→ **Work request**
Copy down every line of the data that follows exactly. Omit the pictures.
┄┄┄┄┄┄┄┄┄┄
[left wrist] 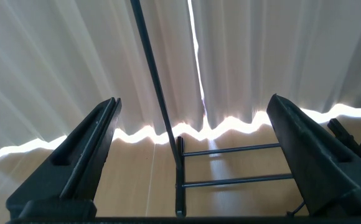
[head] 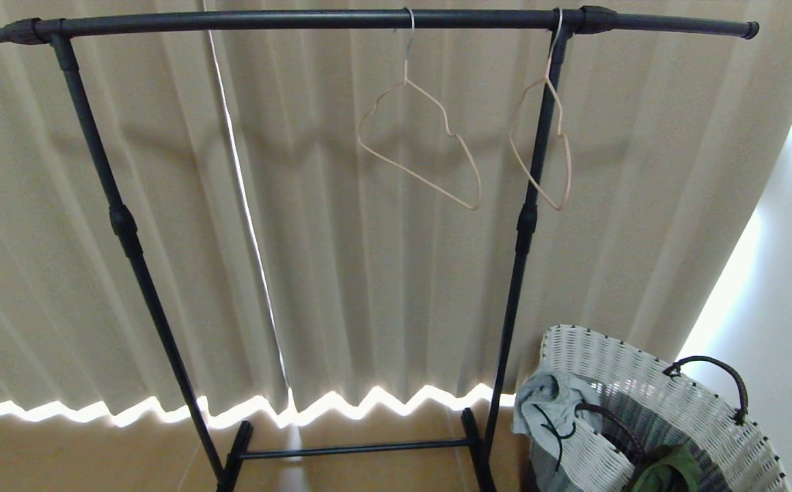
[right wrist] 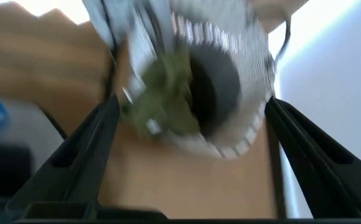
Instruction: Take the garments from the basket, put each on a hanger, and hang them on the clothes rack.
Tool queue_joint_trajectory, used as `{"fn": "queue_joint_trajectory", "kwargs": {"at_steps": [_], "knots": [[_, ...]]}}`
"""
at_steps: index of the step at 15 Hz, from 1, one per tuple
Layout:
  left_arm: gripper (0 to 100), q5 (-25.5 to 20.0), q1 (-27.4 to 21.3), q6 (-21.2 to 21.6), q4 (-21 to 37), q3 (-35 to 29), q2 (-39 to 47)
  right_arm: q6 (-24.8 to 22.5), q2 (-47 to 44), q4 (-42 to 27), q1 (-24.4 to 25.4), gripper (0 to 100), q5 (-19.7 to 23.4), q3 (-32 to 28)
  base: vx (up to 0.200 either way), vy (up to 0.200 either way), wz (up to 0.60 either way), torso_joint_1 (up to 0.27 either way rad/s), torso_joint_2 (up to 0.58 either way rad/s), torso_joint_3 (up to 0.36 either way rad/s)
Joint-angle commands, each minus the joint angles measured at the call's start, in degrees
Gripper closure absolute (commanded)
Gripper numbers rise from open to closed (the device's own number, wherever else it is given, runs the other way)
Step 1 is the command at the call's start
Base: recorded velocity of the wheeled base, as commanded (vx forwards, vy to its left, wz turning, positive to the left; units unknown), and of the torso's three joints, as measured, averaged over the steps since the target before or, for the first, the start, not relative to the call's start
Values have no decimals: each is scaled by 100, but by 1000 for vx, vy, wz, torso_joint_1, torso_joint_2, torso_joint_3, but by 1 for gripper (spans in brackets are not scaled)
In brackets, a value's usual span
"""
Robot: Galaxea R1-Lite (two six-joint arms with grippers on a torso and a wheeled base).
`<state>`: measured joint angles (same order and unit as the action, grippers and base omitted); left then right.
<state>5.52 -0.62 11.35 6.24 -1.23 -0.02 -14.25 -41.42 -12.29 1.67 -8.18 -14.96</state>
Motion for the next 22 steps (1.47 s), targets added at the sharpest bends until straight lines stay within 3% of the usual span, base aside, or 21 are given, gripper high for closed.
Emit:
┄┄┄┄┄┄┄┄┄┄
→ **Problem solution**
[left wrist] 
[head] 
[right wrist] 
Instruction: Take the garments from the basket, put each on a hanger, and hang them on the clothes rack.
Tool queue_joint_trajectory, used as `{"fn": "queue_joint_trajectory", "kwargs": {"at_steps": [_], "knots": [[_, ...]]}}`
"""
at_steps: index of the step at 15 Hz, from 1, one per tuple
Layout:
  left_arm: gripper (0 to 100), q5 (-25.5 to 20.0), q1 (-27.4 to 21.3), q6 (-21.2 to 21.6), q4 (-21 to 37), q3 (-35 to 29), q2 (-39 to 47)
  right_arm: q6 (-24.8 to 22.5), q2 (-47 to 44), q4 (-42 to 27), q1 (-24.4 to 25.4), gripper (0 to 100), q5 (-19.7 to 23.4), q3 (-32 to 28)
  base: vx (up to 0.200 either way), vy (up to 0.200 either way), wz (up to 0.60 either way), torso_joint_1 (up to 0.27 either way rad/s), torso_joint_2 (up to 0.58 either way rad/s), torso_joint_3 (up to 0.36 either way rad/s)
Joint-angle commands, each minus the joint angles measured at the call's start, in degrees
Gripper closure absolute (commanded)
Gripper numbers rise from open to closed (the device's own number, wherever else it is given, runs the other way)
Step 1 is the command at the call's start
Base: recorded velocity of the wheeled base, as commanded (vx forwards, vy to its left, wz turning, positive to the left; units unknown), and of the torso's three joints, as measured, averaged over the steps since the target before or, for the first, the start, not relative to the call's start
Values have no decimals: each is scaled by 100, but by 1000 for vx, vy, wz, torso_joint_1, torso_joint_2, torso_joint_3, but by 1 for gripper (spans in brackets are not scaled)
In brackets, a value's usual span
"""
Robot: Galaxea R1-Lite (two six-joint arms with grippers on a torso and a wheeled base).
`<state>`: measured joint angles (same order and unit as the action, grippers and base omitted); left then right.
<state>5.52 -0.62 11.35 6.24 -1.23 -0.02 -14.25 -41.42 -12.29 1.67 -8.18 -14.96</state>
Motion for the next 22 steps (1.47 s), targets added at the sharpest bends until straight lines stay within 3% of the usual span, base aside, or 21 are given, gripper high for closed.
Emit:

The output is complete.